### DATA FOR THIS TASK
-- Opening Marker --
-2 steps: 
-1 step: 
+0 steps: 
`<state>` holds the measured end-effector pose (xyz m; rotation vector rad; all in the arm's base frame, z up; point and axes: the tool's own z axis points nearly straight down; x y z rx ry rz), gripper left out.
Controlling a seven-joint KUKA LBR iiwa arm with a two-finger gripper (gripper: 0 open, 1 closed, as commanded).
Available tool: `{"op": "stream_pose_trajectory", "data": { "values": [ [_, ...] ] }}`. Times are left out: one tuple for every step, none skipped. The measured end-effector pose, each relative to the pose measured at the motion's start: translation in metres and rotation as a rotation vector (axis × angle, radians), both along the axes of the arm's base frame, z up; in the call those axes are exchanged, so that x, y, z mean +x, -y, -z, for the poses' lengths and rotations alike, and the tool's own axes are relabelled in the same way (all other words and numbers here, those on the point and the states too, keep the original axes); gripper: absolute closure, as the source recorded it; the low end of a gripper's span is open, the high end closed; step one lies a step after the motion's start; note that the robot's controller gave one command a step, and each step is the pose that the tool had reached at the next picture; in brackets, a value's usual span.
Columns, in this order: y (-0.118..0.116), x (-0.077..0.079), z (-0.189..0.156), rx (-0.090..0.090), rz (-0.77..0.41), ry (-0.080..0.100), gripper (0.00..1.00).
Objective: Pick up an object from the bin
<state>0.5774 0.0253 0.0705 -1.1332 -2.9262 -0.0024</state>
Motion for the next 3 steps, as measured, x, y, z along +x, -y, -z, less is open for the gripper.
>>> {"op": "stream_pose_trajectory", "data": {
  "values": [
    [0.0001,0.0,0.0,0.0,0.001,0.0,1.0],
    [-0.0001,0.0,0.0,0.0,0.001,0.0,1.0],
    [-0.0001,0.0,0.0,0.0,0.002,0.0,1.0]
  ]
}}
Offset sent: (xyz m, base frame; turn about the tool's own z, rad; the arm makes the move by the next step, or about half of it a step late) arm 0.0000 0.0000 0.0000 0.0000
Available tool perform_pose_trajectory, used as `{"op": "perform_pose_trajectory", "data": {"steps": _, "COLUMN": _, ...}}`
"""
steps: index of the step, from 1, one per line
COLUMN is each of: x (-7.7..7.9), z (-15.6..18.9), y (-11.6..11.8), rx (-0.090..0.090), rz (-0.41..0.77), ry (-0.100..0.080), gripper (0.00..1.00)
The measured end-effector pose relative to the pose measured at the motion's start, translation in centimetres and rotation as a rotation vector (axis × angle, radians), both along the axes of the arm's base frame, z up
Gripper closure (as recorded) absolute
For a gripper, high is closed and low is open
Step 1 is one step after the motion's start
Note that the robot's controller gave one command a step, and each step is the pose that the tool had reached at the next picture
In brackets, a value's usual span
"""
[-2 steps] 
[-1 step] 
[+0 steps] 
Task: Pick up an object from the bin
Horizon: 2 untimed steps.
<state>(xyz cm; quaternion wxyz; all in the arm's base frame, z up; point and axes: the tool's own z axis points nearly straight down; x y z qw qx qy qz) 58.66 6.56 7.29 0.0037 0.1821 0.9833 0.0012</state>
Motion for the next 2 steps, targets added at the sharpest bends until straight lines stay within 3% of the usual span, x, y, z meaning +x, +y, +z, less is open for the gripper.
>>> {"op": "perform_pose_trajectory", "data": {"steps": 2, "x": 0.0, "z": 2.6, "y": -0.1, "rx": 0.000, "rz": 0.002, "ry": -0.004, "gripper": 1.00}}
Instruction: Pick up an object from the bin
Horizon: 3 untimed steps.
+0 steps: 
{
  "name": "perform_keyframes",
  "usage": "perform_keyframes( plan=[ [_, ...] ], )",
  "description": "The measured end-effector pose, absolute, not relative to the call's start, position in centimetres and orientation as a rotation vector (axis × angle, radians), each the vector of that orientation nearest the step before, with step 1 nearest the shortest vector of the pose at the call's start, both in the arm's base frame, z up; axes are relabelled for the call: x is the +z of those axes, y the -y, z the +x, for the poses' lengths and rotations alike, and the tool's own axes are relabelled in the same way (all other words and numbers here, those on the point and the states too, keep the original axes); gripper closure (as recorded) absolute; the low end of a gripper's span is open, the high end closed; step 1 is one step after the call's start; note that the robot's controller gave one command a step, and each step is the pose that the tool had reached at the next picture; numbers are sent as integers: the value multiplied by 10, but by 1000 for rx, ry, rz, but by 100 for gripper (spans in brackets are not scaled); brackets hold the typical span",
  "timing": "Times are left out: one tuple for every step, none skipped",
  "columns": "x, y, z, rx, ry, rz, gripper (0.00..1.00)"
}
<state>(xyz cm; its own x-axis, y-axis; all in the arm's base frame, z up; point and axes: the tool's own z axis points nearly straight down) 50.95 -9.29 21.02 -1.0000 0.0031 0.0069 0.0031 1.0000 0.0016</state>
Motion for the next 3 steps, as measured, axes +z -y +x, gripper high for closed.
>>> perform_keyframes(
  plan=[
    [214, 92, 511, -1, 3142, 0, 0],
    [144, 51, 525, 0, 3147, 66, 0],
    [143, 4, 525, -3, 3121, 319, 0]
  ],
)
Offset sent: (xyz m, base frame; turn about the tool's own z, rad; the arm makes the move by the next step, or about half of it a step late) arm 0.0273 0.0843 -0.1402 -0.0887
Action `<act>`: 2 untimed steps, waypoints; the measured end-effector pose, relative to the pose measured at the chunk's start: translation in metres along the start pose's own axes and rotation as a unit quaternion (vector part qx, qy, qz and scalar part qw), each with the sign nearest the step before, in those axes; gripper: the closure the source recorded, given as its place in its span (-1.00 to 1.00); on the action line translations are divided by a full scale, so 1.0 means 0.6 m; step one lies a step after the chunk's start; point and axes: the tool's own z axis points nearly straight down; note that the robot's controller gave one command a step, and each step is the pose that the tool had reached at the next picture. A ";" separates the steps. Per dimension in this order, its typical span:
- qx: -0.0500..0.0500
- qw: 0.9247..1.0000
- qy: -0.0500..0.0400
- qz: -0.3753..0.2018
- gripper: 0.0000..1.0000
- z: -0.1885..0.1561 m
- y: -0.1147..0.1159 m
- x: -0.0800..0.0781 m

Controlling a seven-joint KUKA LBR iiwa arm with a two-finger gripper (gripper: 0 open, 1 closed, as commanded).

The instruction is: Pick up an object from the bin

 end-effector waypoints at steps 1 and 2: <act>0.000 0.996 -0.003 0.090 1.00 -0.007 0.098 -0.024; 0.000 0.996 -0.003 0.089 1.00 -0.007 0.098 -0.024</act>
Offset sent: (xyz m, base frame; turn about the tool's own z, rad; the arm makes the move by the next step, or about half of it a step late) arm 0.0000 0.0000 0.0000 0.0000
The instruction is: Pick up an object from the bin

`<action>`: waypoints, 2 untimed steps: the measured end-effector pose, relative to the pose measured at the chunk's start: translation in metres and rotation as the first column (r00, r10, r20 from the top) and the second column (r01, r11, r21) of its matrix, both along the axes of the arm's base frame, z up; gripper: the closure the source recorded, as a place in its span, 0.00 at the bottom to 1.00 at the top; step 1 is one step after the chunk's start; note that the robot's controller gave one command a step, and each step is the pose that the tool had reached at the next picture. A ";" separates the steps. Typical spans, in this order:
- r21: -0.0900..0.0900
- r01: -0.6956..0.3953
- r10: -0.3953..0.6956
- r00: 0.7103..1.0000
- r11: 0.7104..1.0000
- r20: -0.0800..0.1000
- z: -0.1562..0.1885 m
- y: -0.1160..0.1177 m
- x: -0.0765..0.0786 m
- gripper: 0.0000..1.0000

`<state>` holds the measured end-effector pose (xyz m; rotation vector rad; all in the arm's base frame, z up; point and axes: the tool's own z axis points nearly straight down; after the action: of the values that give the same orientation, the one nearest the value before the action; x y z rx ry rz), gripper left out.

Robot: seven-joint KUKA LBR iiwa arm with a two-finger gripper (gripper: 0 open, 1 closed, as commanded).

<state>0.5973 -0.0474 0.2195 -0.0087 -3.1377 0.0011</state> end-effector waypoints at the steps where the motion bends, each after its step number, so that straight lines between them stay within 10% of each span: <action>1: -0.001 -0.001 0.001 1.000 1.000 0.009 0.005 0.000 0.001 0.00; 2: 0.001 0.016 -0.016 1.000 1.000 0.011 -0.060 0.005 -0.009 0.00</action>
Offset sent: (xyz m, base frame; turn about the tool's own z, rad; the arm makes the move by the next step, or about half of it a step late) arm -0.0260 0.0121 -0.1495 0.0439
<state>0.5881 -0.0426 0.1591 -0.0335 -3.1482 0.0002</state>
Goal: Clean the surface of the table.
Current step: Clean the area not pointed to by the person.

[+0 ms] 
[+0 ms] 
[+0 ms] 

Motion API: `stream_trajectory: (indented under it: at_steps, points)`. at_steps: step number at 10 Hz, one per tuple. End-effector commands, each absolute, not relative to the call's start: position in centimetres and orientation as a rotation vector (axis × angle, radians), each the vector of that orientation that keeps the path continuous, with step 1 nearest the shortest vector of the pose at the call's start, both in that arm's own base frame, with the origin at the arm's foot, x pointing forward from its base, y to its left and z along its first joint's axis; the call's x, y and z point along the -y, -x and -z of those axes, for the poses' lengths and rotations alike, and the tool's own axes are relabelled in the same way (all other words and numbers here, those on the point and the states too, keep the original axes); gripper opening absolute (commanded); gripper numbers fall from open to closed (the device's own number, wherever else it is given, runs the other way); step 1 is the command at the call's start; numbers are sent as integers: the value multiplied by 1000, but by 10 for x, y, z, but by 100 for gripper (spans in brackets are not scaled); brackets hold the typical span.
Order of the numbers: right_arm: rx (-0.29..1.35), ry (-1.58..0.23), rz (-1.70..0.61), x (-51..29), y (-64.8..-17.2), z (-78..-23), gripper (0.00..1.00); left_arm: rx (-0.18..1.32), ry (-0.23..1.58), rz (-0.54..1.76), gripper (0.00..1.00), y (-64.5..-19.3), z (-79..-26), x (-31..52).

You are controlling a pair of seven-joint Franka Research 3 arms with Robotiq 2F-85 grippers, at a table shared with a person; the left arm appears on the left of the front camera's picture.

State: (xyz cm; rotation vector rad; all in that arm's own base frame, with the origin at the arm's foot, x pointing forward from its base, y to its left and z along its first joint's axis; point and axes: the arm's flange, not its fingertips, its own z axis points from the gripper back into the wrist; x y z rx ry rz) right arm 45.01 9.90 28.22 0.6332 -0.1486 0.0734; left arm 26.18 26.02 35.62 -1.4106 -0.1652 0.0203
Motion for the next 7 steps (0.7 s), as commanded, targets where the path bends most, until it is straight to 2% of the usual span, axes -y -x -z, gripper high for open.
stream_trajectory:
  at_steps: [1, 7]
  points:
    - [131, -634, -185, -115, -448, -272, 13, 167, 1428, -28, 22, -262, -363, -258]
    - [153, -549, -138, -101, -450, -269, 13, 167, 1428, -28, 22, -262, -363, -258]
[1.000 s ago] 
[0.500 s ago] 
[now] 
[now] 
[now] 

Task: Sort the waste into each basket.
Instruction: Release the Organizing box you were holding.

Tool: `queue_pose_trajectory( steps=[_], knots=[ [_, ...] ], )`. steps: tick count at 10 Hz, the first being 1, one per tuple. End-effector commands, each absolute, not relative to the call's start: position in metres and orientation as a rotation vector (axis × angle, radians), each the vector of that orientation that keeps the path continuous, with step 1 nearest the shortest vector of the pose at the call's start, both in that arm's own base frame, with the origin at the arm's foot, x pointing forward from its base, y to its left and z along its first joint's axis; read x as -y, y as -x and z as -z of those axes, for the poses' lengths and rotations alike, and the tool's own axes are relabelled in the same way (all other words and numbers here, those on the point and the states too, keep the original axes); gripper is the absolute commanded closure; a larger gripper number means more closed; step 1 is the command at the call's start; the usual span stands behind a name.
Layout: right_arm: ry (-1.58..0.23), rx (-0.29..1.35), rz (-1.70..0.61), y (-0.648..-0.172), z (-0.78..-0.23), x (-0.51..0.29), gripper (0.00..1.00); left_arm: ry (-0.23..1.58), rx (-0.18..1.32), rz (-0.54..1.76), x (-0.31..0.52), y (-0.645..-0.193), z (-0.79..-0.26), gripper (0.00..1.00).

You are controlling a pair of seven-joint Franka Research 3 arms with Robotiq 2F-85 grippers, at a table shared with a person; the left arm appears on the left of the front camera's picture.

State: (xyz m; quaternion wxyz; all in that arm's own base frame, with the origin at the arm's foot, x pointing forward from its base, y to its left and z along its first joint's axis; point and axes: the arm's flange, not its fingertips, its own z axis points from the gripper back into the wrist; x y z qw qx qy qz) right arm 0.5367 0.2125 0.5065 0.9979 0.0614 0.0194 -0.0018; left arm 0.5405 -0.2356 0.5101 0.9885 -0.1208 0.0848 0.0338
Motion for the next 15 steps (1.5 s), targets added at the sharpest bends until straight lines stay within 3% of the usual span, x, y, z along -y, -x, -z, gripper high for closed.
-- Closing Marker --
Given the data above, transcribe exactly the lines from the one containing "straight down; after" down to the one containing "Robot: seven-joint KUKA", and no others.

### WRITTEN SOLUTION
`<state>` holds the measured end-effector pose (xyz m; rotation vector rad; all in the arm's base frame, z up; point and axes: the tool's own z axis points nearly straight down; after the action: of the values that give the same orientation, the one nearest the value before the action; x y z rx ry rz), gripper left out.

Robot: seven-joint KUKA LBR iiwa arm with a two-finger gripper (gripper: 0 open, 1 closed, as commanded).

The answer stands, and there is nothing more to add.